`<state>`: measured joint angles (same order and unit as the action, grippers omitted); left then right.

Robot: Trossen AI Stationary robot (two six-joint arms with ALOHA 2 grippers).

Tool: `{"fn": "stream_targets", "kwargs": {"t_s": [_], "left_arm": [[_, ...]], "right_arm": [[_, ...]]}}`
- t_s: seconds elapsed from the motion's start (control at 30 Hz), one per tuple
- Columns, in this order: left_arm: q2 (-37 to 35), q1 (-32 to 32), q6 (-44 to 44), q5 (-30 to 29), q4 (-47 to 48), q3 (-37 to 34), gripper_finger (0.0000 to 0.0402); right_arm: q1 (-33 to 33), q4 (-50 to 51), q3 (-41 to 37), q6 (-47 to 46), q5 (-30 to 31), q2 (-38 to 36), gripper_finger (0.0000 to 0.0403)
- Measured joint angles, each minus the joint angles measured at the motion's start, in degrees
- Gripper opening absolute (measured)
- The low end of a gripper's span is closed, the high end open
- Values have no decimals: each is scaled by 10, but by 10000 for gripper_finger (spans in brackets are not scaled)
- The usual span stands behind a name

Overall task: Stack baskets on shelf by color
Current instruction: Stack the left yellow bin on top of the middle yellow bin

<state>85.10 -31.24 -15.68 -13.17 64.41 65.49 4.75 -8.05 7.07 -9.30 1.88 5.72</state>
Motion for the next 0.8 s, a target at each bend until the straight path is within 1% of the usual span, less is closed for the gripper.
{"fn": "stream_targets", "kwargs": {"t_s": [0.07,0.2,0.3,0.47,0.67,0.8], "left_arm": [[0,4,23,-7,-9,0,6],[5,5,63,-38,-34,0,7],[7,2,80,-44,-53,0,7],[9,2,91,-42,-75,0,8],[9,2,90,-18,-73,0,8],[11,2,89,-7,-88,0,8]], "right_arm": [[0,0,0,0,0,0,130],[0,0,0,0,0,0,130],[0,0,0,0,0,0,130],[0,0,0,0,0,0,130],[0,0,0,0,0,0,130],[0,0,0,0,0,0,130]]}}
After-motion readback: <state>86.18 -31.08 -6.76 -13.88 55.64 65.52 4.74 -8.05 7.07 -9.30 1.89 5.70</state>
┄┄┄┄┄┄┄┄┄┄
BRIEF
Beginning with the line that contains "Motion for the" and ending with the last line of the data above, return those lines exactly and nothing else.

RESULT
Motion for the next 0.8 s, a target at each bend until the straight path is within 1% of the usual span, less is closed for the gripper.
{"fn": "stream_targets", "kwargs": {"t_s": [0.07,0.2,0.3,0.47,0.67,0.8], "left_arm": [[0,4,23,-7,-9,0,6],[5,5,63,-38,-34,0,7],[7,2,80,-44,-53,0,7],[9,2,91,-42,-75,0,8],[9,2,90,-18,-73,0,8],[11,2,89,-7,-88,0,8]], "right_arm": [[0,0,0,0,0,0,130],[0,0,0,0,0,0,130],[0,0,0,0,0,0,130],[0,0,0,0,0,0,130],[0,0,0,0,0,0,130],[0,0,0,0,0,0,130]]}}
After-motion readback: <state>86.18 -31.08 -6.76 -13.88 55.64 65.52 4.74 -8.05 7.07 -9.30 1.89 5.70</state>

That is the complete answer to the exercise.